Há um componente a mais, contudo, que imprime singularidade nessa tentativa de se resgatar a atividade cinematográfica de um anti-herói best-seller: a escalação de seu criador, Mike Mignola, como roteirista e como supervisor de dramaturgia. O maior achado desta produção, estrelada por Jack Kesy, está na presença criativa dele.

Definido por alguns como "mistura de expressionismo alemão com Jack Kirby" (em referência ao quadrinista de traços quadrangulares famoso por sua parceria com Stan Lee) e por outros como um "cubista pós-moderno", Mignola virou um dos artistas gráficos de maior prestígio na indústria de HQs - em âmbito global - sendo estudado também no ambiente acadêmico. Sua forma de contorcer a anatomia humana e a animal (ou mesmo a de monstros) quebra com as convenções helênicas do desenho, estabelecidas como marca de excelência nos quadrinhos por Alex Raymond ("Flash Gordon") e Hal Foster ("Príncipe Valente"). Seu jeito de desenhar estilizou-se e virou grife a partir do êxito de "Gotham 1889", graphic novel lançada em 1989, na qual o Batman enfrenta Jack o Estripador no século XIX.

Anteriormente a essa fase de bonança, o que lhe sobrava era a função de ilustrar capas na Marvel (na revistinha da Tropa Alfa) e na própria DC, onde cuidava do Vingador Fantasma.

Foi nas páginas desse personagem, um ocultista, que Mignola se aproximou do universo no qual construiu sua fama: o horror. A tentação de poder criar um mundo capaz de aproximar as narrativas heroicas de premissas demoníacas e fantasmagóricas levou o ilustrador e roteirista a lançar, em 1993, a figura de Hellboy, cria do Inferno dedicada a proteger os seres humanos da entropia, graças à empatia que nutre pelas diferenças (de raça, de credo, de gênero).
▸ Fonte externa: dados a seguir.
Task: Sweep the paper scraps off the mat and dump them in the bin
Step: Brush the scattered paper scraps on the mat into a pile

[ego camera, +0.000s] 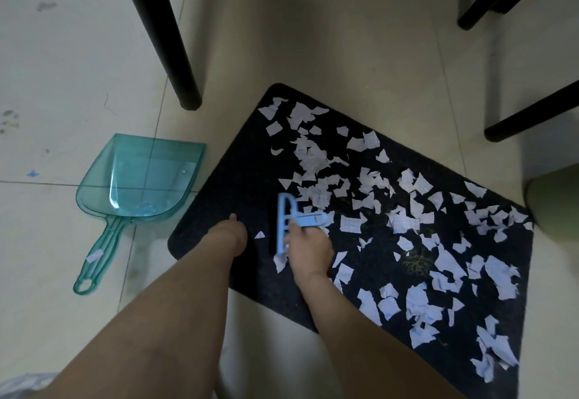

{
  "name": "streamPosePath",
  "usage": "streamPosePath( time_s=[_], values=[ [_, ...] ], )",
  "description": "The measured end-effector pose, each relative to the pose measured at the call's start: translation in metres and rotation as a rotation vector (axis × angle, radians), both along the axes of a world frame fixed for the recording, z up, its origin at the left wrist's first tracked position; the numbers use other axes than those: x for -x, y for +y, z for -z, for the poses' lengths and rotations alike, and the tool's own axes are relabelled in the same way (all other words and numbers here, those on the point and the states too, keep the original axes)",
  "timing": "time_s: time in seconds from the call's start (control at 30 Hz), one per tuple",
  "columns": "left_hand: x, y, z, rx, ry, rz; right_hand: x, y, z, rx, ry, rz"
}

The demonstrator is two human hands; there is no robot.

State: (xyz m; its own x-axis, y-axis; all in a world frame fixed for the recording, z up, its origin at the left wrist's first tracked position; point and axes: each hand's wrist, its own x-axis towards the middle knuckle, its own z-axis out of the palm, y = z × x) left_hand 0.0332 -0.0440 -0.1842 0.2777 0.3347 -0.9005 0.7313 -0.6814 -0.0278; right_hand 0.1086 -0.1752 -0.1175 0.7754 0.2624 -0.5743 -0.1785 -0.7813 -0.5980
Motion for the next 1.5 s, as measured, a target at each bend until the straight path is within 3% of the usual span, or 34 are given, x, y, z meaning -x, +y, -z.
streamPosePath(
  time_s=[0.07,0.13,0.3,0.43,0.6,0.87,1.07,1.13,1.3,1.5],
  values=[
    [0.001,0.000,0.002,-0.003,0.009,-0.014,0.014,0.004,0.004,0.038,0.155,-0.175],
    [0.002,0.001,0.004,-0.001,0.014,-0.023,0.024,0.002,0.010,0.073,0.169,-0.223],
    [0.003,0.002,0.005,0.007,-0.014,-0.017,0.008,-0.013,0.007,0.165,-0.157,0.076],
    [0.003,0.005,0.015,0.009,0.033,-0.018,-0.001,-0.018,0.004,-0.058,-0.105,0.245],
    [0.004,0.006,0.018,-0.009,0.044,-0.032,0.011,-0.006,-0.008,-0.106,0.151,0.023],
    [0.000,0.009,0.021,-0.012,0.040,-0.011,0.012,-0.019,0.000,0.048,0.126,-0.166],
    [0.002,0.004,0.019,-0.003,0.055,-0.048,0.000,-0.010,-0.004,-0.101,0.026,0.210],
    [0.003,0.005,0.020,0.001,0.049,-0.081,0.000,-0.009,-0.008,-0.131,0.073,0.207],
    [0.003,0.005,0.015,0.012,0.033,-0.107,0.009,-0.009,-0.003,0.010,0.202,-0.030],
    [0.005,0.004,0.013,0.009,0.015,-0.101,0.005,-0.007,0.005,-0.169,0.126,0.257]
  ],
)
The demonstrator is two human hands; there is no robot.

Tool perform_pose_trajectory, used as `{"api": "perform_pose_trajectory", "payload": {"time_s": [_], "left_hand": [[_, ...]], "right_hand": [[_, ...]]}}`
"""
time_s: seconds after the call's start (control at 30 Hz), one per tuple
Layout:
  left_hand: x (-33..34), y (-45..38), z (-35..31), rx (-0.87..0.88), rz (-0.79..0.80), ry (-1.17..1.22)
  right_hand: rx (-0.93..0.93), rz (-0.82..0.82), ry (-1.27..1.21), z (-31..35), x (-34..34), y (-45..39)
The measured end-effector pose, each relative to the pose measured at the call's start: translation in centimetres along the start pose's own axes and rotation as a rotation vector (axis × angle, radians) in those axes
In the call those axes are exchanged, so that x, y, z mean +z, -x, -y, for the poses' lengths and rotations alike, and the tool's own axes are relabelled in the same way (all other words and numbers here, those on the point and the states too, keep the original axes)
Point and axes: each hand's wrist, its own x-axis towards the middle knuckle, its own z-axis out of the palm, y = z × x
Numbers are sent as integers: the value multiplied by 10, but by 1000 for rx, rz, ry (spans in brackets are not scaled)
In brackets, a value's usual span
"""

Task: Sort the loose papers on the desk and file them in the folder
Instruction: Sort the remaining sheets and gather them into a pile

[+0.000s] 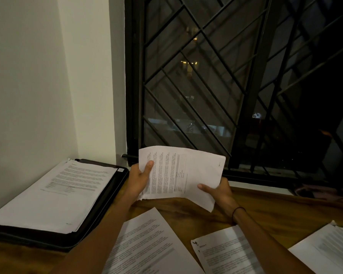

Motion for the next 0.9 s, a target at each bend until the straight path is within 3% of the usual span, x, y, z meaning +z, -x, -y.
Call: {"api": "perform_pose_trajectory", "payload": {"time_s": [0.17,0.4,0.5,0.67,0.9], "left_hand": [[-18,-6,-4,5,-68,50],[-13,0,-2,-15,-125,11],[9,16,-11,22,-97,-33],[46,34,-18,116,-32,-153],[66,47,-22,56,11,-138]], "right_hand": [[52,13,-167,3,-25,4],[300,-385,-800,55,-43,-10],[232,-441,-750,93,-37,-28],[87,-326,-675,131,-7,-31],[-66,-280,-541,157,35,-20]]}}
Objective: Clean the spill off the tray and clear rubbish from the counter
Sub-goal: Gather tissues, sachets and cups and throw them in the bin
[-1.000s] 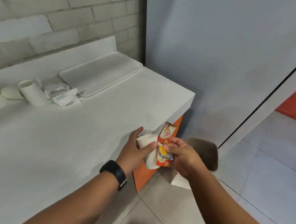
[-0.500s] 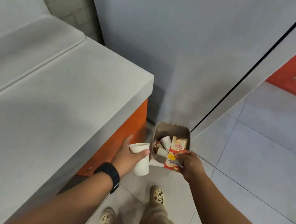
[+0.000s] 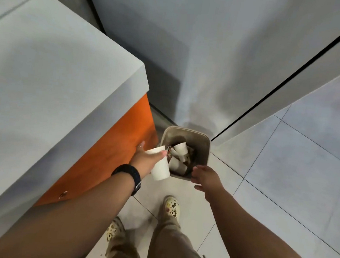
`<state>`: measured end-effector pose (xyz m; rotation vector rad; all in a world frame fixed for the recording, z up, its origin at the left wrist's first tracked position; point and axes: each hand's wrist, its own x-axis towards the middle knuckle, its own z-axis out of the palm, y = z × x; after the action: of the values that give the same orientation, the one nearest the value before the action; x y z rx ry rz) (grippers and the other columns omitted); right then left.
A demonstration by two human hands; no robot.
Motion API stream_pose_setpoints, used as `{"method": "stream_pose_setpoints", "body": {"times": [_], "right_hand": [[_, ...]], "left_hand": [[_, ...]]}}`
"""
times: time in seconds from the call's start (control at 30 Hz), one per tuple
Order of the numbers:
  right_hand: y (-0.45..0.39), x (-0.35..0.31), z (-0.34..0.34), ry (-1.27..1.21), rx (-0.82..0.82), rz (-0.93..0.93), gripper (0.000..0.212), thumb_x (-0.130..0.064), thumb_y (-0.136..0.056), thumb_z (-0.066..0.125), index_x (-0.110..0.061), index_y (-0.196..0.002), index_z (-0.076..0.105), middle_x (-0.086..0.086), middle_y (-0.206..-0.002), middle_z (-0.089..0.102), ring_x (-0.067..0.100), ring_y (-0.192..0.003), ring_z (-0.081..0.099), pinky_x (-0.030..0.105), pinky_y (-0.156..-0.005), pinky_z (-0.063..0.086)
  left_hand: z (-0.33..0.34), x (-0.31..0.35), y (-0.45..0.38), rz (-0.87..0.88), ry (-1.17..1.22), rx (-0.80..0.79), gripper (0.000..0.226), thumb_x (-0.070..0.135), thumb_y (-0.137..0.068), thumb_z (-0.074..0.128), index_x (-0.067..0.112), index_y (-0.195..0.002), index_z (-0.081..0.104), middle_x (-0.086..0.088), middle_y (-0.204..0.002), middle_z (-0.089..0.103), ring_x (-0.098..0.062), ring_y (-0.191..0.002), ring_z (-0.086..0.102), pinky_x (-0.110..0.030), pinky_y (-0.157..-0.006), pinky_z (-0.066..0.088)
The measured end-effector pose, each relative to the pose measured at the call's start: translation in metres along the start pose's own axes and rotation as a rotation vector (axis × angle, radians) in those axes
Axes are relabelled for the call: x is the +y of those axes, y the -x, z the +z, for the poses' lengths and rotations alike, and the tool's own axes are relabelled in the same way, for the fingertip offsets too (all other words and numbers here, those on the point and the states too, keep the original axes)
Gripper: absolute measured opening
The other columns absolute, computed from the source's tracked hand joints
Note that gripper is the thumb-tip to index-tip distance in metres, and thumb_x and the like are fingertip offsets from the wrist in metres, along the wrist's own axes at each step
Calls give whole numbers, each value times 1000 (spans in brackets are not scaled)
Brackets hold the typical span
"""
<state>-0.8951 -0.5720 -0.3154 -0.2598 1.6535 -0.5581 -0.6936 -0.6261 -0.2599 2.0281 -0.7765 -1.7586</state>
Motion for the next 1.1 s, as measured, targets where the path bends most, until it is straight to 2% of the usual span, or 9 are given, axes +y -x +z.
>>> {"method": "stream_pose_setpoints", "body": {"times": [0.07,0.1,0.23,0.37,0.5,0.6,0.7,0.93,1.1], "right_hand": [[4,2,-3,5,-41,17,19,-8,-92,53,5,-106,56,8,-77,51,19,-59,44,23,-56,27],[5,2,-4,22,-44,35,10,-8,-93,52,-1,-97,58,9,-78,50,19,-60,44,24,-56,27],[13,-4,-5,50,-53,24,4,-13,-91,58,-15,-93,60,9,-82,56,21,-66,49,24,-57,32],[20,-21,0,101,-65,31,9,-14,-94,55,-17,-86,58,5,-75,56,17,-59,50,23,-56,34],[27,-40,17,66,-188,79,20,-12,-97,42,-15,-81,52,1,-58,54,12,-42,49,14,-42,35],[50,-55,40,150,-165,-42,12,-13,-93,53,-19,-83,57,4,-79,58,15,-57,51,18,-48,39],[77,-69,64,221,-269,-159,7,-17,-94,52,-19,-92,59,5,-86,64,18,-69,56,24,-58,38],[144,-106,125,211,-447,-480,10,-18,-96,54,-14,-90,61,8,-74,66,17,-57,57,26,-50,42],[198,-126,170,312,-581,-656,11,-18,-95,55,-12,-91,63,6,-72,67,14,-55,57,27,-51,40]], "left_hand": [[14,10,-5,-49,72,-33,103,36,-82,71,35,-150,-6,-4,-152,33,-29,-128,45,-49,-100,44],[17,13,-6,-63,81,-44,103,39,-83,69,37,-149,-11,-4,-154,29,-29,-132,42,-50,-102,42],[9,11,4,-42,-80,-6,117,68,-64,66,41,-147,-12,0,-156,25,-29,-136,39,-47,-108,38],[-20,0,22,7,-244,101,97,49,-84,62,29,-152,-4,-4,-154,28,-28,-137,36,-42,-112,32],[-47,-4,38,12,-325,151,90,48,-86,60,24,-152,4,-6,-156,24,-28,-138,34,-40,-112,31],[-65,-1,61,44,-277,142,82,49,-87,59,26,-151,13,-3,-155,26,-28,-134,39,-42,-110,35],[-80,2,89,126,-215,130,77,47,-86,60,25,-149,21,-2,-154,29,-25,-135,38,-44,-109,37],[-117,20,160,360,-160,184,35,34,-92,58,25,-126,50,6,-125,58,-8,-109,56,-28,-99,43],[-152,20,202,405,24,218,34,35,-92,59,25,-124,55,5,-109,64,-9,-95,63,-32,-89,49]]}}
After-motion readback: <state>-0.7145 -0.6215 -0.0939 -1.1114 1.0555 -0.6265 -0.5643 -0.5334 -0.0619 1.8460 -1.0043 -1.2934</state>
Em 2004, o ator Ron Perlman emprestou a Hellboy todo o seu carisma e abriu espaço para que quadrinhos de selos editoriais médios ou pequenos conquistassem holofotes no audiovisual ao mesmo tempo em que Sam Raimi filmava o Homem-Aranha, Bryan Singer explorava os X-Men e Christopher Nolan investia no Batman.

Depois de uma passagem pelas séries de streaming, Taylor retorna ao cinema com a ajuda ilustre de Mignola e a sábia atuação de Jack Kesy, hábil ao explorar a amargura que tonifica Hellboy. Filmou a saga do Homem Torto na Bulgária, extraindo requinte do chiaroscuro, na fotografia de Ivan Vatsov. Sua opção dramatúrgica foi criar um conto de horror sobre bruxaria, ambientado durante a década de 1950, com base numa minissérie homônima de Mignola de 2008: "The Crooked Man".

Na tela, Hellboy (Kesy) se une à agente Bobbie Jo Song (Adeline Rudolph) numa missão nas Montanhas Apalaches, em luta contra aracnídeos gigantes. Há, contudo, um perigo maior no local, que remonta à manifestação histórica de bruxas. Além de feiticeiras, representadas por Taylor numa (bem-vinda) decantação dos arquétipos da bruxaria, a região é alvo de um ser conhecido como O Homem Torto, que, sob as ordens de Satanás, age como um coletor de almas. Conforme investiga os desígnios desse ente sinistro, com a ajuda do bruxo reformado Tom Ferrell (Jefferson White, em inspirada interpretação), Hellboy é obrigado a confrontar segredos de seu passado e buscar um novo direcionamento para sua relação com o Bem.

O saldo de "Hellboy: The Crooked Man" é um competente exercício de cinema de gênero que aposta mais no espanto do que nas filosofias do vigilantismo, bem como se lê nos títulos desenhados e escritos por Mignola.